No es de extrañar que con este panorama haya tanta gente enferma: alergias, enfermedades autoinmunes, cáncer, alzhéimer, enfermedades raras… Tanta gente que se suicida o tiene actitudes y comportamientos que ponen en riesgo su vida. También están quienes hacen lo opuesto, quienes depredan, abusan, asesinan… porque más vale lanzar la piedra el primero, ¿no? Esta es también otra forma de escapismo que refleja el profundo alejamiento del bebé que llegó al mundo. Según Michael Brown:

“el adulto es un niño que ha muerto”

Ese amor que pervive en nuestro interior desde nuestro nacimiento es la perla que siempre buscamos en el mundo exterior y que nunca alcanzamos. Mientras, esperamos que la felicidad llegue a nuestra vida mediante experiencias, cosas y personas, pero siempre consideramos que está afuera y que escapa a nuestro control. Así, el que aparenta conseguirla, es muy probable que no consiga que perdure y despertará la envidia de muchas personas que realizan esa misma búsqueda.

El peso de la conciencia colectiva cargado de violencia, de deseos frustrados, de gratificaciones inmediatas, de abusar del más frágil, de imponerse y regodearse creando élites de poder… es una forma de vida inhumana, insana, insostenible. La ley de Causa y Efecto que rige en el Universo habla de las consecuencias que nuestros pensamientos, actos y palabras tienen no sólo en los demás, sino en nuestra propia vida. Lo que sembramos es lo que recogemos, de eso también habla la Ley del Karma.

Es hora de frenar tanta violencia. Somos completamente responsables del mundo que tenemos y seguimos alimentando. En el mundo exterior, basta con que tomemos algunas decisiones conscientes relacionadas con los ejemplos que he mencionado anteriormente y otras muchas que se pueden implementar. Todas esas decisiones deben estar encaminadas a crear amabilidad, empatía, a crear belleza y alternativas de vida sostenible y armoniosa.

Pero para lograr cambios reales es imprescindible que nos liberemos de nuestra propia violencia (ya sea manifiesta o reprimida) y la única manera es dejar de estar enfocados en los acontecimientos externos y reconectar con nuestro mundo inconsciente. Así, liberando nuestras cargas emocionales negativas y las creencias que éstas generaron, lograremos que nuestra energía cambie para mejor y se irradie e inspire a otras personas de nuestro entorno.

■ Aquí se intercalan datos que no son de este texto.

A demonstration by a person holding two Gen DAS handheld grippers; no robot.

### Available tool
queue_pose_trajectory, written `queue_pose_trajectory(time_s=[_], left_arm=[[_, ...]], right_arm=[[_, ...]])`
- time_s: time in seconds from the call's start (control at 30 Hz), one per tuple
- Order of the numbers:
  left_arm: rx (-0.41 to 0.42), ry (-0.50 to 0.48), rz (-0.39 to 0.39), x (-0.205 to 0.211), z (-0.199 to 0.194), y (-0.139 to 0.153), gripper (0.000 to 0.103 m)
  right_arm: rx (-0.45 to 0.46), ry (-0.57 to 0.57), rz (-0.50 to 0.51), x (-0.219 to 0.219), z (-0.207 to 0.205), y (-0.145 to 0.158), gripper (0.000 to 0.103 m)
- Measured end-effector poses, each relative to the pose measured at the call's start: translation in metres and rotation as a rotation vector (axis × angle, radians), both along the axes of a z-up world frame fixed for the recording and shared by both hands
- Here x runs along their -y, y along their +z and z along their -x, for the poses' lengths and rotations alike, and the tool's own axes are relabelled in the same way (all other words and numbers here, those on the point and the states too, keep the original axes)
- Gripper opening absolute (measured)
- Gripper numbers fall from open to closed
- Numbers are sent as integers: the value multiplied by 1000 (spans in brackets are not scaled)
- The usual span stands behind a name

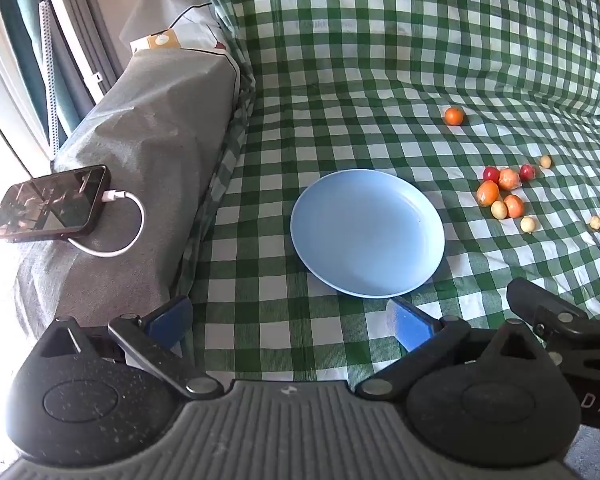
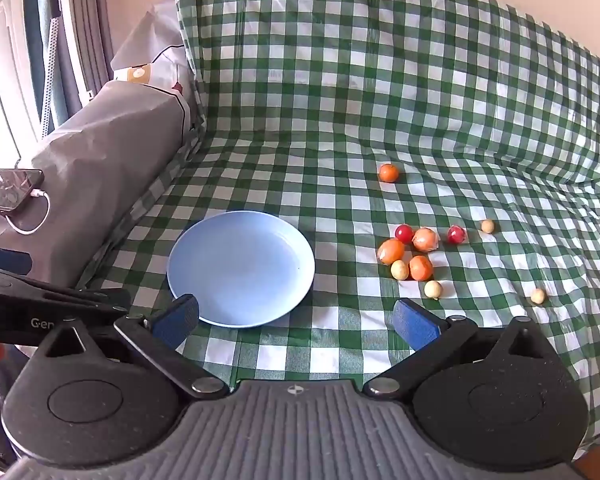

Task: Organize fruits

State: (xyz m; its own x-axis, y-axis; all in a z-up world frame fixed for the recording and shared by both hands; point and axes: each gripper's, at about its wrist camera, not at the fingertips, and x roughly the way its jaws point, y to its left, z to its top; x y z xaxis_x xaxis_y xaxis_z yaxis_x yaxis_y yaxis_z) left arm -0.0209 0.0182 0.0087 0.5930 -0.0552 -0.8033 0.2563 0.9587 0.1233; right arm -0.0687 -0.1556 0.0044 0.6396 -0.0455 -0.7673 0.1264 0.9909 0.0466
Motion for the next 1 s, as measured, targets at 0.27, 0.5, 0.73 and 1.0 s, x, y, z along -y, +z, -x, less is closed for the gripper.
queue_pose_trajectory(time_s=[0.27,0.5,0.73,1.0], left_arm=[[6,15,7,-6,4,3,103],[10,16,-6,-5,2,5,103],[-20,12,0,-4,-2,0,103],[-40,17,-21,-1,-5,-4,103]], right_arm=[[13,7,-8,22,1,1,103],[19,-4,-5,25,-2,0,103],[27,0,-43,16,0,-1,103],[22,0,-56,3,1,-8,103]])
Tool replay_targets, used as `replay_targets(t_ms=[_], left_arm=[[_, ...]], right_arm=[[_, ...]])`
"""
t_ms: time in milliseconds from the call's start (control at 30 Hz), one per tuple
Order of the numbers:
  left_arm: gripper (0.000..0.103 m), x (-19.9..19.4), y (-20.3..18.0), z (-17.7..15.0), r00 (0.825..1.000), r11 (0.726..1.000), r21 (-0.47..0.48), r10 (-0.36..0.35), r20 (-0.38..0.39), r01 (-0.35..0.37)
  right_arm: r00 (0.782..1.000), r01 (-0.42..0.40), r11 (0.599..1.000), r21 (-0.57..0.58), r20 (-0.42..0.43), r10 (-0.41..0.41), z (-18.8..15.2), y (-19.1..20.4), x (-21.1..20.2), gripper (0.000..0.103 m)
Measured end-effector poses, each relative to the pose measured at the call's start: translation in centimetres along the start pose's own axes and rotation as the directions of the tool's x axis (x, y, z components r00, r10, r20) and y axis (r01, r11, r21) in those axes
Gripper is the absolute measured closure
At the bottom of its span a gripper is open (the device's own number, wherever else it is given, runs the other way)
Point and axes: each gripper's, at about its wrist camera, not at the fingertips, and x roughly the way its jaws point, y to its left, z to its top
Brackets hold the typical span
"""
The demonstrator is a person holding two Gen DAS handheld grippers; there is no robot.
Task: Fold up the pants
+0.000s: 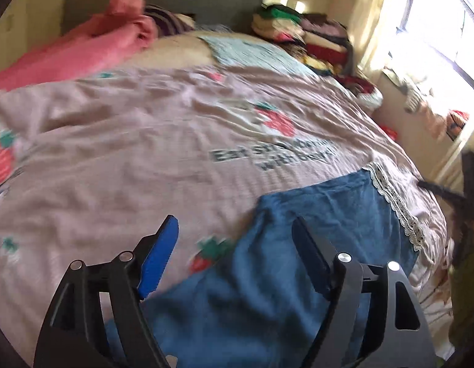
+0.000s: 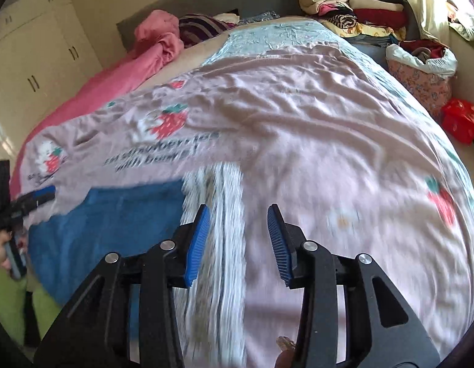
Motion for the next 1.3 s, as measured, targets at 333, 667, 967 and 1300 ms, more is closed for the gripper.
replay_targets(t_ms=[333,667,967,1300], left_arm=[[0.011,-8.2,8.0,-8.3,0.988,0.964,-0.218,0.156,0.014,-0.150],[0.014,-5.5,9.9,-12.8,1.000,0.919,-0.394,-0.011,-0.026,0.000],[0.060,-6.5,10.0,-13.7,0.995,0.930,-0.355,0.095,-0.027,-0.099],[0.044,-7.1,10.2,-13.7,0.991,0.928,-0.348,0.134,-0.014,-0.130]], right_arm=[[0.994,-0.039,0.997,0.069,-0.096,0.046,-5.3,-0.6,1.4,0.070],[0.989,-0.091,0.993,0.080,-0.110,0.100,-6.9,0.4,3.1,0.073],[0.995,-0.034,0.999,-0.039,-0.097,0.030,-6.4,2.1,1.7,0.094],[0.993,0.036,0.999,-0.036,-0.114,-0.040,-6.7,1.8,2.1,0.080]])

Como en todo, cada cual ha de encontrar su propia forma de gestión de las emociones, algo que no se nos enseña, antes bien se nos insta a reprimir. Tras mucho trabajo personal a mis espaldas en el que no terminaba de encontrar las claves para un auténtico cambio, no puedo dejar de mencionar la herramienta que a mí me ha ayudado verdaderamente y que está especialmente diseñada para quienes somos perseverantes y nos gusta autogestionarnos: se trata del libro “El Proceso de la Presencia” de Michael Brown.

Este libro ofrece las pautas para destapar la olla a presión que llevamos dentro y aunque a veces el camino sea arduo, sus beneficios son palpables.

“Más vale ponerse una vez colorado que ciento descolorido”,

decía una mujer muy sabia que conocí. Yo estuve descolorida la mayor parte de mi vida pero ahora tengo recursos para sostenerme a mí misma, hacerme responsable de mis acciones, pensamientos y emociones y vivir el momento presente con mayor conciencia y gozo.

Renunciemos a ser “contenedores de violencia” porque eso nos hace infelices y también muy manipulables. Vivir con miedo o creyendo que somos “especiales” y que el resto es el enemigo a combatir, hace de nuestra vida un auténtico infierno. Nada ni nadie fuera de nosotros/as puede darnos la felicidad. Sólo nuestra decisión y compromiso de manifestar el amor que somos y el propósito que nos trajo a este mundo hará que alcancemos la paz y la felicidad tras la que vamos en pos. Pero está dentro, siempre lo ha estado. Éste es el verdadero camino para construir un nuevo mundo.